Женщины-террористки

Чеченская журналистка Раиса Талханова, сделавшая документальный фильм о первой чеченской войне и получившая за него премию «Эмми», нашла политическое убежище в Соединенных Штатах, где сейчас поселилась.

Раиса Талханова:
Раиса, у вас была тяжелая судьба. Ваши родные и по сей день находятся в Чечне. Но признайтесь: когда вы переносили все эти тяжести, у вас когда-нибудь возникала мысль о том, чтобы встать на путь террора?

Раиса Талханова:
Мне не стыдно в этом признаться, и я признаюсь, поскольку гораздо легче говорить о себе, чем со стороны.
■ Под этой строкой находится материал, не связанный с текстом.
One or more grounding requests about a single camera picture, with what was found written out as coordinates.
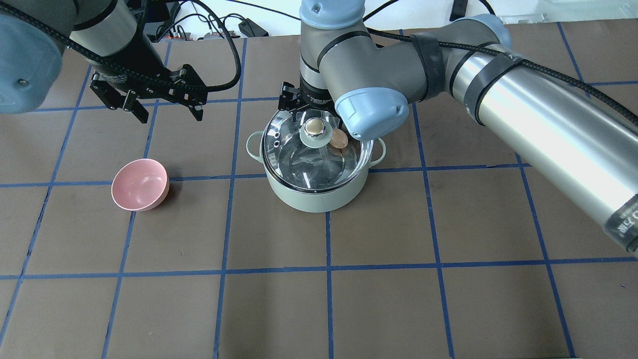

Да, о терроре можно говорить со стороны, но легче говорить о том, что ты переживаешь. Я много-много раз была доведена до отчаянья и была готова убить себя. Не кого-нибудь другого. Я даже муравья не могу убить. Потому что другая жизнь для меня священна. Я хотела распрощаться со своей жизнью. Потому что я не видела смысла больше жить. И больше всего я боялась страха. Ежеминутного, ежесекундного состояния страха. Когда ты его испытываешь, ты переживаешь шок, переживаешь всю свою жизнь заново. И кажется, что, если ты умрешь, все это прекратится.

И.Д.:
У вас желание смерти возникало по отношению только к себе?

Р.Т.:
Только к себе. Да.

И.Д.:
У вас никогда не возникало желание причинить боль другому человеку или лишить другого жизни?

Р.Т.:
Никогда.

И.Д.:
А что толкает на путь террора ваших соотечественниц?

Р.Т.:
Я думаю, что это – определенный тип женщин. Я не могу их называть радикально настроенными. Это другая категория женщин, которые идут на самоубийство и убийство других. Я думаю, что эти женщины особенно близко принимают к сердцу свою боль, свое унижение, социальную несправедливость по отношению к ним, свои страхи, И в результате все это очень пагубно влияет на их психику. Женщина выходит из своего человеческого облика. Она становится неприятна себе и другим… То есть, она перестает себя чувствовать нормальным членом общества. Она даже человеком себя не чувствует. Я это по себе знаю. Женщина чувствует свою ничтожность в этом мире. И верх берет злоба на мир, когда она решается убить другого человека. Мне очень трудно говорить об этом.

И.Д.:
Ни одиннадцатого сентября в Соединенных Штатах, ни в Лондоне, ни в Индонезии – нигде в террористических актах не участвовали женщины. Не так в России: Норд-Ост, самолеты, Беслан… Почему именно в России? Почему именно чеченки?

Р.Т.:
Если говорить о других государствах, то там тоже нестабильная обстановка. Но Чечня – это особая зона. Чечня – это периодический геноцид каждые пятьдесят лет. Я до сих пор со страхом, со слезами вспоминаю выселение, которого я своими глазами не видела, но которое я осязаю, ощущаю постоянно по сегодняшний день. Это – моя боль. И я постоянно чувствую боль и несправедливость по отношению к моим соплеменникам, хотя не могу объяснить этого своего состояния. Затянувшаяся война должна была привести к страшным последствиям. Когда женщина десять лет живет в страшной неустроенности жизни, она перестает себя чувствовать человеком. И раньше, еще в советское время положение чеченцев не было исследовано. Никто не хотел знать чеченские проблемы. Я родилась и выросла в России. Меня унижали и оскорбляли мои учителя, мои воспитатели. Я никогда себя не чувствовала полноправным членом общества. Я была изгоем. Я была чеченка. Я была не русская. И это губит не только жертвы такого положения. С одной стороны – девушки, которые идут на самоубийство, совершая теракт. А с другой стороны психика нарушается у армии, которая воюет с чеченцами. И представьте себе эти массы людей, которых нужно будет многие годы психически лечить. И нет гарантии, что душу можно будет вылечить. И я понимаю состояние многих женщин, которые очень долго находятся в атмосфере страшной социальной несправедливости по отношению к ним. Конституция Российской Федерации распространяется на всех российских граждан, но ни одна из статей этой конституции не распространяется на чеченцев. Почему? Почему? Я всю свою жизнь ищу ответ на этот вопрос. И я не могу его найти. Я слышу только свой вопрос: Почему? Почему? Почему?..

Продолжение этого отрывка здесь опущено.